National Treasury is ‘satisfied’ that all its concerns about the Road Accident Benefit Scheme Bill have been ‘adequately’ addressed by Department of Transport proposals presented at last week’s meeting of the National Assembly Committee on Transport. Confirming this at a meeting of the committee yesterday afternoon, Treasury chief director for urban development and infrastructure Ulrike Britton assured members that a R2bn ‘contingent liability’ accumulated by the Road Accident Fund since 1981 will not be transferred to the proposed new benefit scheme. Instead, it will ‘move into the Budget’ – becoming a ‘real liability’ requiring a ‘fiscally sustainable’ solution, notes Pam Saxby for Legalbrief Policy Watch.

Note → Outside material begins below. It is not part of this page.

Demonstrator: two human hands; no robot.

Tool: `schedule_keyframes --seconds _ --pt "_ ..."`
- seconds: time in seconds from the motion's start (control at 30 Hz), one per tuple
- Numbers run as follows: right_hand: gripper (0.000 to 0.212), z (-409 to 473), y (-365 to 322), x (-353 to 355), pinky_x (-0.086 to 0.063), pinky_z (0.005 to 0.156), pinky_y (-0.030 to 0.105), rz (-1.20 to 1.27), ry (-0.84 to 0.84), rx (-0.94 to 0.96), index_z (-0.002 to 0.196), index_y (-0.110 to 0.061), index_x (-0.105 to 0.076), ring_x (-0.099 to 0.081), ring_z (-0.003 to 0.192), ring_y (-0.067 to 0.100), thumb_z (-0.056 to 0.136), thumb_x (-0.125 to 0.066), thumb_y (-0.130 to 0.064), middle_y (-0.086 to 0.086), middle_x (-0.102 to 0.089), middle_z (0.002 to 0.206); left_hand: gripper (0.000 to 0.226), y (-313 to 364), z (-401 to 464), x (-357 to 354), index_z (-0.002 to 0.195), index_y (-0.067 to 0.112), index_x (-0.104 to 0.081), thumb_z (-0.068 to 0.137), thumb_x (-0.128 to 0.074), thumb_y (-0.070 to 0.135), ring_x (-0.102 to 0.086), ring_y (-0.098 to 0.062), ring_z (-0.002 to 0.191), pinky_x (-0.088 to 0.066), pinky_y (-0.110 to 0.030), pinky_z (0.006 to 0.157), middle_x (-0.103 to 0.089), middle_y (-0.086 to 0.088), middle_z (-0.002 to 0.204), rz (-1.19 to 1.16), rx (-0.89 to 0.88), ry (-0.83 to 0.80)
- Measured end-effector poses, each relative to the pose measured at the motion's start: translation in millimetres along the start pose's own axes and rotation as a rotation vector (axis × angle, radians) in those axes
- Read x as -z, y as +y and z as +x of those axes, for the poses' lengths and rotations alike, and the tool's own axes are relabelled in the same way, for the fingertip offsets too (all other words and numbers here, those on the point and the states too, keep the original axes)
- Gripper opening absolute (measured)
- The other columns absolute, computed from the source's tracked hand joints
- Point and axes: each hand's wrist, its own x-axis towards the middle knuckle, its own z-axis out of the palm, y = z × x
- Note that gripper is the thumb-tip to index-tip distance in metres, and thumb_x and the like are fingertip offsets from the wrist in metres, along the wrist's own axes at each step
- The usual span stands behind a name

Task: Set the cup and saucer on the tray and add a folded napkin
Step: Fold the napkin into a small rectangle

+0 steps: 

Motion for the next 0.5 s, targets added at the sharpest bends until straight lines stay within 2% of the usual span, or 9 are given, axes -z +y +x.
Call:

Meanwhile, Britton is confident that the separate benefit, transition and operations accounts proposed by the Department of Transport will create sufficient ‘flexibility’ for government to ‘manage’ funding ‘uncertainties’ should these arise. In this regard, the sub-clause envisaged provides for measures to ensure that ‘the ratio of actuarial value of assets to liabilities of the benefit account’ does not fall below ‘90%’. Britton nevertheless conceded that the fuel levy ‘is not a buoyant revenue stream’ and is likely to become even less so given ongoing technological developments. This notwithstanding, in her view it remains the most ‘appropriate’ source of funding in the ‘medium term’. Government will nevertheless need to consider ‘alternative’ tax measures for ensuring that, ‘longer term’, ‘all road users’ contribute towards financing the new scheme.

Interestingly, when the ANC’s Leonard Ramatlakane questioned provisions in the proposed new clauses for ‘adjustments’ to benefits in the light of fluctuating revenue sources, he was assured by Department of Transport officials that these would always be ‘upward’. He was also told ‘there is no such thing as a 100% no-fault scheme’ and that a sub-clause mooted with the aim of limiting indemnity in cases involving criminal or illegal activities does, indeed, imply the need for a fault-based approach to conducting the assessments concerned. When committee chair Dikeledi Magadzi asked a parliamentary legal adviser and her colleague from the Office of the State Law Adviser for their perspectives, they declined to comment on what is essentially ‘a policy issue’.

Against that backdrop, the committee would do well to consider the worrying implications of Britton’s reference to the importance of ‘aligning’ the Bill to draft national health insurance legislation released in June for comment. This is especially in view of plans afoot involving shared ‘infrastructure’. Concerns expressed by the ANC’s Mtikeni Sibande and the EFF’s Thilivhali Mulaudzi about the poor state of the public health system did little to allay fears about the level of service likely to be meted out under the new scheme to road accident victims from SA’s poorest communities. Mulaudzi believes the scheme should not be introduced until the entire health system has been ‘stabilised’.